This is Part Two of our 2-part blog post on the challenges of monitoring containerized applications. In Part One we discussed basic requirements, considerations, and components involved in a production-ready Docker setup. We touched upon the ephemeral nature of containers, the importance of collecting application and container metrics, and the ever increasing cost of configuration management.
In this post, we’ll detail the seemingly impossible technical challenge of accurately and efficiently monitoring a dynamic infrastructure that is constantly shifting. Then we’ll describe the radical approach OpsClarity employed to turn a spectacularly complex problem into an elegantly simple tool.

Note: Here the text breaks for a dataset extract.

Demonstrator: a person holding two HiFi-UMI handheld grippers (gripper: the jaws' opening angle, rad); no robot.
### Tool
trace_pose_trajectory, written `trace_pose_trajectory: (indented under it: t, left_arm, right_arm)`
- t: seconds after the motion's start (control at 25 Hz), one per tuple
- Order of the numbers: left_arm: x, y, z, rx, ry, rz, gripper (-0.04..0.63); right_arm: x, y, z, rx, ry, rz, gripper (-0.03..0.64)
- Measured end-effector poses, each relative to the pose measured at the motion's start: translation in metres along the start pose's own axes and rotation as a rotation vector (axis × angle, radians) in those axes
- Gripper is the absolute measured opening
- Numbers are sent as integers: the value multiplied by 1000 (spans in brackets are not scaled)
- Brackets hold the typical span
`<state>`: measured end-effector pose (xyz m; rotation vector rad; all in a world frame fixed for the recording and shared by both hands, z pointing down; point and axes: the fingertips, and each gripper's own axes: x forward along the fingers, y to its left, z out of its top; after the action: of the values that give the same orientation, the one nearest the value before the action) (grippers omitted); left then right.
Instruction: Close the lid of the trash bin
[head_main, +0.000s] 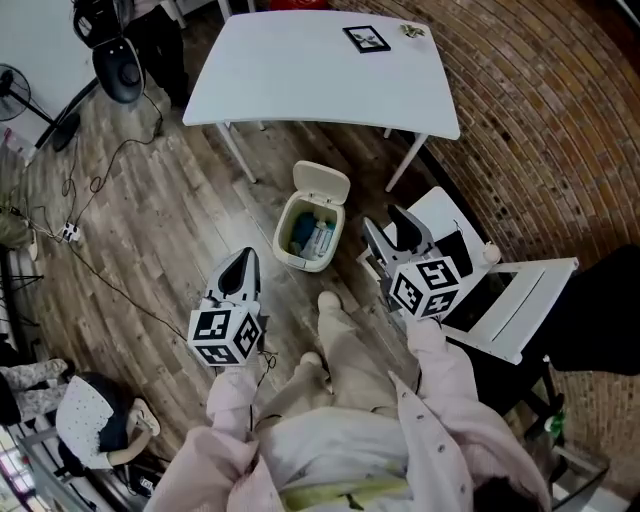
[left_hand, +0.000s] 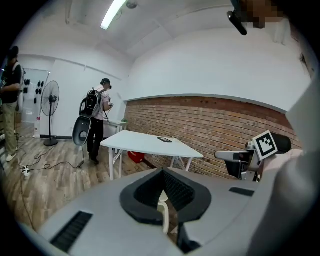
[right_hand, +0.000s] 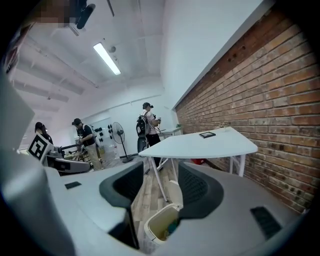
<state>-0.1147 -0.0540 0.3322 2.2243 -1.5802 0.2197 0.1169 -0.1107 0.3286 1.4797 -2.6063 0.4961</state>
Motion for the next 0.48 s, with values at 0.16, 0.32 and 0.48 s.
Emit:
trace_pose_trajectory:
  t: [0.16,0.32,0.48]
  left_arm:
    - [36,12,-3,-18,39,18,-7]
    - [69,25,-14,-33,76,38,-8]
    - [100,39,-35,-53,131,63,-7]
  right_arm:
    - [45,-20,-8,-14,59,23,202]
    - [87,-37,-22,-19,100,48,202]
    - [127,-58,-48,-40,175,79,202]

At OpsClarity, we have taken an application- (or service-) centric approach towards monitoring. Services are treated as first class citizens from which you can start navigating into containers that make up the service, and finally to hosts that run the containers. You can see a sample service-oriented topology below. Every node represents a logical service (with multiple containers powering the service) while the colors red, orange, green represent the health of the service. The lines between services show how services are connected to each other.
Why do we need a topology at all? What purpose does it serve in a containerized world? Well, a clear topology visualization of your container infrastructure is much more than a pretty representation of your application:
- Containers add an additional layer of complexity and navigation to your applications. With legacy systems, it used to be sufficient to know which hosts or group of hosts would be potentially running a specific type of service. However, with containers, containerized services run on multiple hosts and the containers can be dynamically moved around by your orchestration tool, such as Kubernetes, Mesos, or Docker Swarm. Your modern infrastructure is far more dynamic than just a group of well-known hosts. At any given point, you need an easy way to get a top-down view of your application and to drill into the three logical layers of your application deployment — service, container, host, whether it be in your private datacenter or in a public cloud.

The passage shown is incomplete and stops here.